8 responses to “When you’re gone”

  1. BecOwl

    Great video thank you. So lovely to see them bathing and looking so well before their long journeys. Just S3, Maya and 33 in the bay when I arrived in the afternoon. Safe travels to them all.

  2. Wendy

    It has been fascinating following the Manton Bay Osprey family. I shall miss seeing them on the webcam every day and reading all about their exploits – if only they knew the enjoyment they have given to so many people. Stay safe lovely birds – and we all hope to see Maya and 33 back safely next spring, and the youngsters the following year. God speed on your long journey.

  3. Judy Williams

    I’ve watched on the webcam each egg hatch with such good parents, Maya and 03 caring for their every need. Until now 3 strong juveniles ready to go. 2 have gone and soon the whole family. It’s been such a joy to follow their progress and I will miss them too DC. Wish them well on their journey and see them return soon.
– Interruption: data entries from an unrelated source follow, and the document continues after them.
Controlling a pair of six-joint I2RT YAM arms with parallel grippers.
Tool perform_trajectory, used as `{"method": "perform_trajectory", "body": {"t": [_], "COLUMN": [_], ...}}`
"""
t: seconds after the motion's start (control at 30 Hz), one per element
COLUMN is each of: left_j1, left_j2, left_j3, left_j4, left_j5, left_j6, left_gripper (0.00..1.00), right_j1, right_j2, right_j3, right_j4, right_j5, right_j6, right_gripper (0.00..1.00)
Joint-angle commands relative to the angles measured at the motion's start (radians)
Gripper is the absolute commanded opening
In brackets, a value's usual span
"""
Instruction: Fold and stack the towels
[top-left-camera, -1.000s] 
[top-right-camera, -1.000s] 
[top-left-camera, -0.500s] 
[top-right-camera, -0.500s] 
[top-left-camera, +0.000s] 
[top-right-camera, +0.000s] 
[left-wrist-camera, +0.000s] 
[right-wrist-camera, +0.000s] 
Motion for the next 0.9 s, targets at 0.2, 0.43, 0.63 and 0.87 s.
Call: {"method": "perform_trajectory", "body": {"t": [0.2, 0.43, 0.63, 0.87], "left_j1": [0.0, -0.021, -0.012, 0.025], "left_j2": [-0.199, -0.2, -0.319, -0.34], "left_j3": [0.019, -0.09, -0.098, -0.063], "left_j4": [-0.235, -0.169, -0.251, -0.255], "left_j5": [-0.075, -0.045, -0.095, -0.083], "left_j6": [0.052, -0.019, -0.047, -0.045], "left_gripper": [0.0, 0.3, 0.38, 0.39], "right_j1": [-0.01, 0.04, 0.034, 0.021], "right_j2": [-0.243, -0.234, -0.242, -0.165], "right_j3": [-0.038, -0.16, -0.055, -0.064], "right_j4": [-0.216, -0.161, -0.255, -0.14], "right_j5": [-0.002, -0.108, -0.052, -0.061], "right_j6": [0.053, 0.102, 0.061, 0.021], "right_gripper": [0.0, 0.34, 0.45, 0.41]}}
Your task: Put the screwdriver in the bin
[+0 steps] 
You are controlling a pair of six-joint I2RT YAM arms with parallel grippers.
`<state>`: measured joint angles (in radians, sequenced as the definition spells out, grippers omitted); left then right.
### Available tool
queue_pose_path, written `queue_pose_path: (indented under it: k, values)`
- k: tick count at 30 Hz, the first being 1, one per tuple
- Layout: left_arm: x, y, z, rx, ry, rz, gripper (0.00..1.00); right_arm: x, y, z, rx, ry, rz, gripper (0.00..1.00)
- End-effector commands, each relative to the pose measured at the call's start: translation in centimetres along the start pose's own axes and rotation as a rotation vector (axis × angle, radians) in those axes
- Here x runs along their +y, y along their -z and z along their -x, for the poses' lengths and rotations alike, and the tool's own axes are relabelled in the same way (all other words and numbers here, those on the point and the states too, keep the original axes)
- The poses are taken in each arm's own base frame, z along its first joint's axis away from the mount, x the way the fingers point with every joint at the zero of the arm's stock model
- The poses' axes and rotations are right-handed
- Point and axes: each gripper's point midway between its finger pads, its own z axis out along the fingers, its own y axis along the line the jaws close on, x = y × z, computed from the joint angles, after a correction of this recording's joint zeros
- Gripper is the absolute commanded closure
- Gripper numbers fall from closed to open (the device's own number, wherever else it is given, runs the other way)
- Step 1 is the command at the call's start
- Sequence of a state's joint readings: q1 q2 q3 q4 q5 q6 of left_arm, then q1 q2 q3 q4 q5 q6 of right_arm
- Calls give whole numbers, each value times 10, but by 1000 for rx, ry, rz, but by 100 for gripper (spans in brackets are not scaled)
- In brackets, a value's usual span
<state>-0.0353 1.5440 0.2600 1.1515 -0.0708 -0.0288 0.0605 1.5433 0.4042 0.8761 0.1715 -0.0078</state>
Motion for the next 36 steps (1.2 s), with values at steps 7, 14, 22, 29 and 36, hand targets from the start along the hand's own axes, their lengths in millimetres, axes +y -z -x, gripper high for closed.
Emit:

    Thankyou for the last video of them all together.

  4. Jenny Cartwright

    Thanks for that super video Dave, our four remaining birds at Threave were performing in a similar way yesterday, a lot of flying about for most of the afternoon whilst I was on duty at the platform.

    Our male, Black 80, is still with us plus his three daughters FH7,8,& 9 but are obviously preparing for their long flight South.

    I shall save Dave’s video to play during the winter, it will cheer us up on a cold dark day. God speed to all our wonderful ospreys.

  5. Jenny Cartwright

    Kayleigh, thank you for your report too and all you reports through the osprey season, I should have included you in my previous reply, here’s to next season.

    Jenny Cartwright
    NTS Threave, Osprey Volunteer.
    Dumfries & Galloway

  6. Donna Cross

    It is always so exhilarating to watch these beautiful ospreys and see how they live in lovely Manton Bay. We extend a huge thank you to Dave and all the others for taking time to film these wonderful birds and for sharing the photos.

    We have enjoyed watching the chicks being born, growing and taking flight. Thank you again for sharing this amazing experience on the website and especially through the live webcams.

    Much appreciated,

    Donna and Paul Cross
    Toronto, Canada

  7. David

    Excellent blogs, pix, and videos! Thank you for them.

    Has there been any indication that the fledglings which have apparently migrated had learned to fish for themselves before leaving?

    1. Kayleigh Brookes

      Hi David, thanks for your comment. Juveniles don’t usually catch their own fish until they are on their way south, but they practise diving, and S2 did actually catch his own fish this year, which is great!